Читаем Сечень. Повесть об Иване Бабушкине полностью

Мысли эти были неожиданны и новы: былые покушения тоже ведь назначались небу и земле, дворцу и хижине, власти и народу. Наказать власть и разбудить народ. Власти устрашались ненадолго, но пробуждался ли народ? Поднимался ли с оружием, чтобы отбить у жандармов и тюремщиков своих героев? Случалось, отбивали, но не народ, а свои же, боевики, отчаянные головы, все те же одиночки. Казалось, народ затаивал дыхание, а то и отступал, обманутый властями, газетами, попами, отступал и клял своих героев. А кто ее вызволил из Верхоянска? Не товарищи по партии эсеров, а какая-то другая сила. Маша гнала от себя эти мысли, а они все жестче обступали ее в образе встречных незнакомых людей, бегущих через пустынную площадь к дому якутского губернатора; ссыльных, одной семьей живших в теплушке; рабочих сибирских станций, сбегавшихся, как на праздник, к их эшелону. Есть же какая-то сила, которая вызволила из плена ссыльных, позволила и Глазково жить так, будто не существует уже ни губернатора Восточной Сибири, ни Зимнего дворца на набережной Невы. И так ли будет теперь, как было прежде: жизнь — за жизнь, ее выстрел — и выстрел в нее, ее святой приговор — и виселица для нее, ее месть — и отмщение ей? Маша ощутила тайную и обременительную связь своей жизни с существованием других людей, — не внушено ли ей это Бабушкиным и особенно стариком; мертвый мудрый застреленный старик мешает ей мстить за самого себя, за братьев по ссылке, является непрошенно со своими резонами, с верой в массы темных, непросвещенных людей. Но чаще приходит Бабушкин, чужой и строгий, в распахнутом полушубке, в рубахе всегда свежей, будто ночей не спит — крахмалит, стирает, с черной бабочкой под бритым подбородком, приходит и смиряет голос, через силу смиряет учительство, проповедь, хочет казаться спокойным, равнодушным при этих пристальных, неусыпных, в болезненной красноте глазах. И он о том же; бесплотный — о том же; исчезнувший за Байкалом, безгласный, о том же — не стреляй! Смири гордыню и не стреляй! Не стреляй, пока не родится восстание!

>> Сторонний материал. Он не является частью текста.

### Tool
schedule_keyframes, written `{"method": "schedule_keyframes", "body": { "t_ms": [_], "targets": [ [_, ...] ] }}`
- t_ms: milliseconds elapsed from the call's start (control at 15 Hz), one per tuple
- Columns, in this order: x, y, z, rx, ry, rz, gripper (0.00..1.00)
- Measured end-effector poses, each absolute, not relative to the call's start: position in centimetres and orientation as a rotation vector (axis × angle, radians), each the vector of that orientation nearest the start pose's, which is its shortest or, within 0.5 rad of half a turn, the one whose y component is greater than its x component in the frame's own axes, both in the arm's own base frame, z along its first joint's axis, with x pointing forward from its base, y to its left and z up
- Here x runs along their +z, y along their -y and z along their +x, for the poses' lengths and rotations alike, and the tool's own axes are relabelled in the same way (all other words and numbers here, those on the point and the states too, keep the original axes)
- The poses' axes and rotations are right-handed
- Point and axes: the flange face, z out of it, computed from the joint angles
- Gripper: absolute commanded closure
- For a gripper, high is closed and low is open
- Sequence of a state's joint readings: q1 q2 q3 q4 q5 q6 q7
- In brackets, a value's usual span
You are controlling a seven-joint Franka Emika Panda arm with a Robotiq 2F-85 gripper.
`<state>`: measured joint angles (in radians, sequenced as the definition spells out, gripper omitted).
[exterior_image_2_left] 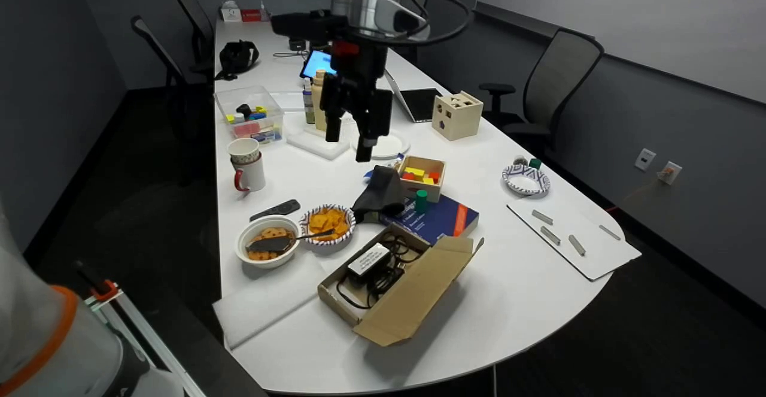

Перила на мосту отполированы руками до блеска, теперь они еще и в слюдяной наледи, правая рука Маши скользит легко, не замечая холода. Наталья сунула ей рукавицы, будто угадала, что ее рукам сегодня нельзя зябнуть, пальцы должны сохранять гибкость и силу. «Почаевали бы, — сказала Наталья без особой надежды. — На тощий желудок мороз крепче кусает. Неужто и минуты свободной нет? Вам и жить-то некогда».

Не минута — впереди час свободного времени, но оставаться в доме Маше нельзя. Здесь все удерживает ее от решенного шага, отнимает частицу воли, — и честный уют этого дома, и дети, чья жизнь таинственным образом связана с тем, что задумала Маша, тени старика и Бабушкина. Ветер ей нужен, хлесткий, истязующий, чтобы слезы из глаз, тусклые, будто свеча уронила, капли на воротнике, мороз немилосердный, чтоб и в ее сердце не закрадывалось милосердие.

У Драгомирова привычка: замереть на секунду в чугунной раме калитки, встать на порожек носками сапог. Этот миг неподвижности и нужен Маше, — чтобы все шло заведенным порядком: дверь, беззвучно открывшаяся на крыльцо, за порогом женщина с высокой открытой шеей, ее голая, неторопливая рука, осеняющая мужа крестом, дети в глубине прихожей. Только бы рождество не изменило распорядка его жизни; рождество и выстрелы у дома Мишина, — если за Драгомировым прискачут и верховые казаки, будет трудно исполнить приговор. Но казаков не было ни 24-го, ни вчера, 25 декабря. Анна на допросе объяснила покушение местью за то, что Мишин требовал выслать ее из Иркутска, сказала, что стрелял нанятый, из сахалинцев, и куда он скрылся, ей неизвестно. Признания Зотовой звучали правдиво, но не святую хоругвь партии эсеров подняла она над толпой, а черт знает что: униженное вице-губернатором платье столичной курсистки.